In one respect cells are a more obvious first choice for a contractile mechanism than is collagen, since neither a reticulin meshwork nor individual collagen fibres have ever been shown to be contractile under physiological conditions, but contractile mechanisms obviously occur at least in some cells. Smooth musclecells in tissue culture are indistinguishable from ordinary connective tissue fibroblasts; and it is conceivable that the contractile power of muscle-cells is widespread in a primitive form throughout the fibroblast family (see Hoffmann-Berling, 1954). This line of thought, however, perhaps directs attention too much to a contractile mechanism intrinsic to the cell. Another possibility is that the force may be produced by the mutual rearrangement of cells, perhaps by expansion of the areas of adhesion which exist between cells in a fibroblast colony (Kredel, 1927), so packing them more closely together. Whatever the mechanism, there is no doubt that cells that are not muscle-cells can exert a tractive force. Mayer (1933) has shown that considerable tensions exist in fibroblast cultures which can be ascribed to the cells. Twitty (1949) has found that melanoblasts of Trituras under certain circumstances draw themselves together, and this is important in the formation of pigment patterns. Finally, a possibly analogous phenomenon is the contraction of blood clots, which Budtz-Olsen (1951) has shown is due not to the fibrin but to the platelets.

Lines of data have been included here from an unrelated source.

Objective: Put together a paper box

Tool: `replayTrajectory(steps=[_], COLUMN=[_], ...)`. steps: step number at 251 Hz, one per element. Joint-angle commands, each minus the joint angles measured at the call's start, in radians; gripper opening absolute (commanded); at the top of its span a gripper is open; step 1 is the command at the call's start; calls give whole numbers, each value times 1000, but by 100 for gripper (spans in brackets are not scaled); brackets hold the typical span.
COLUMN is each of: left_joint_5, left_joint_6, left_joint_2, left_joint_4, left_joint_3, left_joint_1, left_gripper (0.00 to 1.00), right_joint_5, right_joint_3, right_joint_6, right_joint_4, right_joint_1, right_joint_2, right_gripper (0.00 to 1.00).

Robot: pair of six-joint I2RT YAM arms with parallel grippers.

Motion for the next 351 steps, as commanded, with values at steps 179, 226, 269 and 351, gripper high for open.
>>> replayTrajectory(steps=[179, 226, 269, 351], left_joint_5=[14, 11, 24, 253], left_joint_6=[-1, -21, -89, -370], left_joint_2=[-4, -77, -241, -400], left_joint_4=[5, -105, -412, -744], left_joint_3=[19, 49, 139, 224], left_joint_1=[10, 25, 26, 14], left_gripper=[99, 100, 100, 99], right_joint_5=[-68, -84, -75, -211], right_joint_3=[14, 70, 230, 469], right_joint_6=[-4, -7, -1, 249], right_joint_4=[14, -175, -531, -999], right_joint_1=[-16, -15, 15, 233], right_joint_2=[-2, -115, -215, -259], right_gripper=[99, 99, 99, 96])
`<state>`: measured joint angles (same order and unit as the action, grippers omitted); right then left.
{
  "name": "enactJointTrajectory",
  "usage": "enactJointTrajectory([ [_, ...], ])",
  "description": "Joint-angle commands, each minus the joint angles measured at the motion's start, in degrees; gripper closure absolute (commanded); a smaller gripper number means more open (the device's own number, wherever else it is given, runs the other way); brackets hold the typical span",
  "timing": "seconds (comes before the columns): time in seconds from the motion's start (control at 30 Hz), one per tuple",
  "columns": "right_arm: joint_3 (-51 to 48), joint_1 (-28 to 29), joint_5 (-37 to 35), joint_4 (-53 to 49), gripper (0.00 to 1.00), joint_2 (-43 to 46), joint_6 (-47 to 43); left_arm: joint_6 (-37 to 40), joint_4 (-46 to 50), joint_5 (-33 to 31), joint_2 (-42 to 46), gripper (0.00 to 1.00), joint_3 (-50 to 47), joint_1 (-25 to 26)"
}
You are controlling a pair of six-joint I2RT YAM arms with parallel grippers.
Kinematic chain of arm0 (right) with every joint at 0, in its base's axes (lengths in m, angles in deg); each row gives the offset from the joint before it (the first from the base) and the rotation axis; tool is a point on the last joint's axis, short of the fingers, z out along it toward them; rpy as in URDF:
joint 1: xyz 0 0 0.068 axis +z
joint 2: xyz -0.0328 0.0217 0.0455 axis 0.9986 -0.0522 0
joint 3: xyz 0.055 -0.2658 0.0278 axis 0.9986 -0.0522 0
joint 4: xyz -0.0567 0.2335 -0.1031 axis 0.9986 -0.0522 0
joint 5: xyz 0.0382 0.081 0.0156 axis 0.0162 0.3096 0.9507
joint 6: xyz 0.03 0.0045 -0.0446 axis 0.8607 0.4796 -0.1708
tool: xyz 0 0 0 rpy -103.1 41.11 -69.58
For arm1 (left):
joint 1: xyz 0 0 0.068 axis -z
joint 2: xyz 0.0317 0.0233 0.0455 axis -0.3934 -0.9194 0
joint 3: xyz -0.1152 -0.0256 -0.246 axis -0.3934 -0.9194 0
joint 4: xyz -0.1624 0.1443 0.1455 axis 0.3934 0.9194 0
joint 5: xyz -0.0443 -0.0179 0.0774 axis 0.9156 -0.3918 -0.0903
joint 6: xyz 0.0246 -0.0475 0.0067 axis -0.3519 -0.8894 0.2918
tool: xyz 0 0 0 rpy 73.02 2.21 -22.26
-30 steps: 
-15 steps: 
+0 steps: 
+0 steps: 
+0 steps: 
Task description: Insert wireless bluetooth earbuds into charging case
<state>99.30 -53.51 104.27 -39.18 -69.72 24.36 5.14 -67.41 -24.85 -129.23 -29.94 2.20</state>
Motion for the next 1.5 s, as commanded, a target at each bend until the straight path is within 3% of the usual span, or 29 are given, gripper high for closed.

If it can be demonstrated that a population of fibroblasts can develop forces of the magnitude of those required to cause wound contraction, the phenomenon may have a wider significance. The embryo might in this way be provided with a source of motive power which could be a cause of the torsions, flexures, and transport of entire organs which occur in development.

We should like to express our grateful thanks to Dr. R. P. Billingham, Dr. R. D. Harkness, Professor P. B. Medawar, and Professor J. Z. Young for their comments on the manuscript; to Mr. H. Barker and Miss Sylvia Jenkins for their technical help; and to the Nuffield Foundation for financial assistance.